Blowing your budget and then ending the semester broke and hungry is almost a rite of passage for university students. There are so many temptations out there, particularly at the beginning of a semester, when everyone is going out and partying and many people aren’t seriously hitting the books yet.
Maybe you have someone who will bail you out if you spend all of your money, but on the other hand, maybe that someone will surprise you to teach you a lesson. The lesson is this: being so broke that you can’t afford food is no fun; it’s easier to plan a budget and stick to it from the beginning.
Get a load of this confession:
“When I was in my first year of college, I’m not sure that I realized what debt was, or that all this seemingly free money pouring into my account could actually run out. Student loans were a given, and in my mind, they were a right. So when that fat cheque came in the mail in September, it was shopping time. The day it arrived, a friend and I went to Metrotown and splurged on new clothes, jewelry and — of course — a big bottle of gin.

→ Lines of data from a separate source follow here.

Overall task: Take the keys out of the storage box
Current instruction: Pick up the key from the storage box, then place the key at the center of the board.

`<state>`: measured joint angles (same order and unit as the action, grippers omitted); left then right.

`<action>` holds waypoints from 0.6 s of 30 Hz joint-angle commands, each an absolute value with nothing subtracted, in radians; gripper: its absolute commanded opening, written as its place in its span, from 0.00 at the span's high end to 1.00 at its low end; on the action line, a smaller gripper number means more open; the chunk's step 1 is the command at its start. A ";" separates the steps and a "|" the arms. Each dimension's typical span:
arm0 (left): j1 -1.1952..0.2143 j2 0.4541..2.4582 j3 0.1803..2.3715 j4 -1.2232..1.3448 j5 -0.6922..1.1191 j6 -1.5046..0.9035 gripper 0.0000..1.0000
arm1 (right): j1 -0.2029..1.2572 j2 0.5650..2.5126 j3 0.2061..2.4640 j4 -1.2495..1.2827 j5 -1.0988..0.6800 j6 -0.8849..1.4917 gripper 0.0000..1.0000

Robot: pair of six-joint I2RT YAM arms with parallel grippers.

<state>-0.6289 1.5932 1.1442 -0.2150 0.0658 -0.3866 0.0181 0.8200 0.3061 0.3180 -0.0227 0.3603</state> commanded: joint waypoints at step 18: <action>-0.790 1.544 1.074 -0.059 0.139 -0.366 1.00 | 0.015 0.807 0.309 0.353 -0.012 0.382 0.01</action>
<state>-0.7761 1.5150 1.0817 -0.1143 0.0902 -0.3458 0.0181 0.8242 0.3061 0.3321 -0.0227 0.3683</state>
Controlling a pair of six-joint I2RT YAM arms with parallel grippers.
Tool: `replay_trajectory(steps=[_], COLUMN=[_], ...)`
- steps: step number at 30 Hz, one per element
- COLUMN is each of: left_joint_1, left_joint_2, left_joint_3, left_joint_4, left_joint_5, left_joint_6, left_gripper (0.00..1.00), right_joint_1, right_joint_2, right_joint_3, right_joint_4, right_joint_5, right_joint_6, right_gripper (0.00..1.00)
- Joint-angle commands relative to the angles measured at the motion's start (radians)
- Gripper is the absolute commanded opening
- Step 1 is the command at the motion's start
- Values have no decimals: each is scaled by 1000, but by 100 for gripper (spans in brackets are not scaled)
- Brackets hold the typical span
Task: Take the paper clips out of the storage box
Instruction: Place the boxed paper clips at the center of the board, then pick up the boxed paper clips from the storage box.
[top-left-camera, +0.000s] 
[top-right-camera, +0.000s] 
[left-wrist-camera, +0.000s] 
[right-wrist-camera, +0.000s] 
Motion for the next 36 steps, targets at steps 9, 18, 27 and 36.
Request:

In that first semester I felt richer than I had ever been because I had so much scholarship- and loan-money in my account. My spending habits reflected that feeling: I went out whenever I felt like it, ate at restaurants, and bought whatever I desired. I didn’t realize that the money had to pay for tuition next semester and feed me until April.
“I ran out of money in the end of February. I actually didn’t see it coming because my feeling of wealth was so complete that I didn’t pay attention to my account balance. I was simply shopping one day and my debit card was rejected: insufficient funds. I panicked. How was I going to eat and pay my rent for two more months?! But I figured that someone else would bail me out. I was still a kid, right? I called my mom, and she – wisely, I now realize – gave me $50 and told me to figure it out myself.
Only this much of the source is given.